York Region explores virtualization of key apps

York Region will offer each of its 17 business departments the opportunity to switch from desktops to thin clients using virtualization technology to run key applications.

Following a successful pilot project in March, the Ontario municipality’s council has given the go-ahead to implement

a terminal service environment based on Citrix software. Instead of installing applications locally, however, the government will use SoftGrid software from Softricity to turn them into “”virtual”” services that can be centrally managed, configured and deployed in an on-demand fashion. Softricity, based in Boston, released SoftGrid Enterprise Edition on Monday.

Virtualization is a growing area of interest in software, at both the storage and the operating system layer. At the application level, the technology promises to essentially reallocate IT resources without permanently altering the OS with each install. The virtual environment becomes a sort of “”buffer zone”” between the OS and the application, writing to the zone instead of the OS.

Vito Palmeri, York’s IT project manager, said he sought out Softricity when early attempts to implement terminal services with applications like PeopleSoft Financials hit a wall. The application was written for only one “”instance”” (one user getting access at a time), creating conflicts with Citrix.

“”We couldn’t get it to work,”” he said. “”It’s looking for a lot of local drives, and with thin client devices there aren’t any local drives. We had to find a way to make the application believe they were there.””

SoftGrid allowed PeopleSoft to run first on a regular client and then a thin client using Citrix, Palmeri said. The subsequent pilot project involved 50 staff members to gauge performance. Departments will be given thin clients as an option, he said, but a survey of the users involved in the pilot indicated a 90 per cent acceptance rate.

“”It was really high,”” he said. “”We believe now that there’s about 50 per cent of the staff at the region that can use a thin client device as a replacement for their desktop.””

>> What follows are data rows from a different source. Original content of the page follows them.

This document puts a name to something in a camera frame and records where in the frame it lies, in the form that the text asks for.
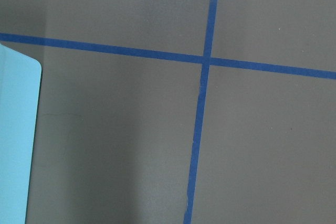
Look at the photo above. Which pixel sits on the light blue plastic bin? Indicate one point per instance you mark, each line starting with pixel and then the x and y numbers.
pixel 20 85

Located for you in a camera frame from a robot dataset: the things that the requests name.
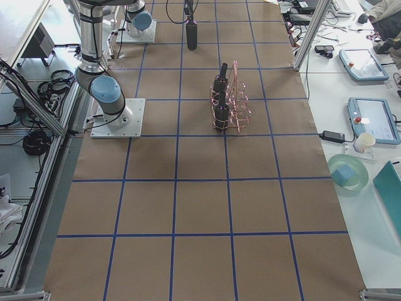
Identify dark wine bottle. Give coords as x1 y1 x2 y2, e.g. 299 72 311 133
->
214 91 229 132
185 17 198 51

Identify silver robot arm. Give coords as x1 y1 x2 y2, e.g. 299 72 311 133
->
76 1 137 127
125 1 198 38

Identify dark wine bottle in basket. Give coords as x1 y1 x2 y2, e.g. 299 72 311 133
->
214 91 229 132

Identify black webcam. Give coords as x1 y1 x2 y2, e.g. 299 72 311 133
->
314 45 334 59

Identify grey electronics box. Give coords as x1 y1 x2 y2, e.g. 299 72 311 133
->
17 23 55 67

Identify blue teach pendant far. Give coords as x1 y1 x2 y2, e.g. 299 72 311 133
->
338 49 389 81

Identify blue teach pendant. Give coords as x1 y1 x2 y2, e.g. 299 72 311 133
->
338 49 389 81
348 97 400 145

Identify black power adapter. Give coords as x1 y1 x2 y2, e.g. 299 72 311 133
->
319 130 345 144

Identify blue teach pendant near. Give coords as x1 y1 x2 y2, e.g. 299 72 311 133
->
348 97 400 145

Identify white paper cup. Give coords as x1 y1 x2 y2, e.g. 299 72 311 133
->
353 132 376 153

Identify blue foam cube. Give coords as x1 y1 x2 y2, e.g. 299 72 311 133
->
331 164 357 186

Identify green glass bowl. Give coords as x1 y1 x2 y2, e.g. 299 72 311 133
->
328 154 369 191

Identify teal folder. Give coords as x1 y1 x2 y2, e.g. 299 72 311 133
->
373 161 400 238

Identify white crumpled cloth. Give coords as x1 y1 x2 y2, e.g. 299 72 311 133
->
1 173 23 236

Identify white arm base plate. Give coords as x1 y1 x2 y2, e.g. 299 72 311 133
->
116 19 157 44
90 98 146 139

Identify copper wire wine basket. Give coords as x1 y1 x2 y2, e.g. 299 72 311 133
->
210 60 251 134

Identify aluminium frame post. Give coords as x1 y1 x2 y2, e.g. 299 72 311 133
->
293 0 331 71

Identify black coiled cables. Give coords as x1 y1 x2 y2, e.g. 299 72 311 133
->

If that 50 per cent opt for thin clients, it will represent about 1,100 users, Palmeri added, and will require a four-year implementation based on the organization’s refresh cycle.

Public sector users are interested in thin clients and terminal services because they allow the flexibility of accessing applications from home, Palmeri said. There are also some disaster recovery benefits, he said. “”We can have the applications all virtualized sitting on a server, he said. “”If a disaster does happen, we can push the applications to whoever needs them, and we know that they’re the right version, the latest version.””

Softricity is hoping to position SoftGrid Enterprise Edition as an enabler to these kind of environments, according to David Greschler, the company’s co-founder and vice-president of marketing. The version launched Monday has increased scaleability to support more than 1,000 concurrent connections on a single-processor SoftGrid Virtual Application Server.

“”As you start running multiple apps (in a traditional desktop environment), they write over each other and break each other,”” he said. “”Any time you want to roll out a new app, you need to do regression testing to make sure nothing’s going to break. Rolling out a patch causes problems, too.””

Greschler said Softricity has at least one financial institution seriously thinking about using SoftGrid Enterprise Edition, while a hospital software provider will be reselling the product. “”It will really speed up the way they get apps out to people,”” he said.

York has 140 applications that could be virtualized in a terminal service environment, Palmeri said.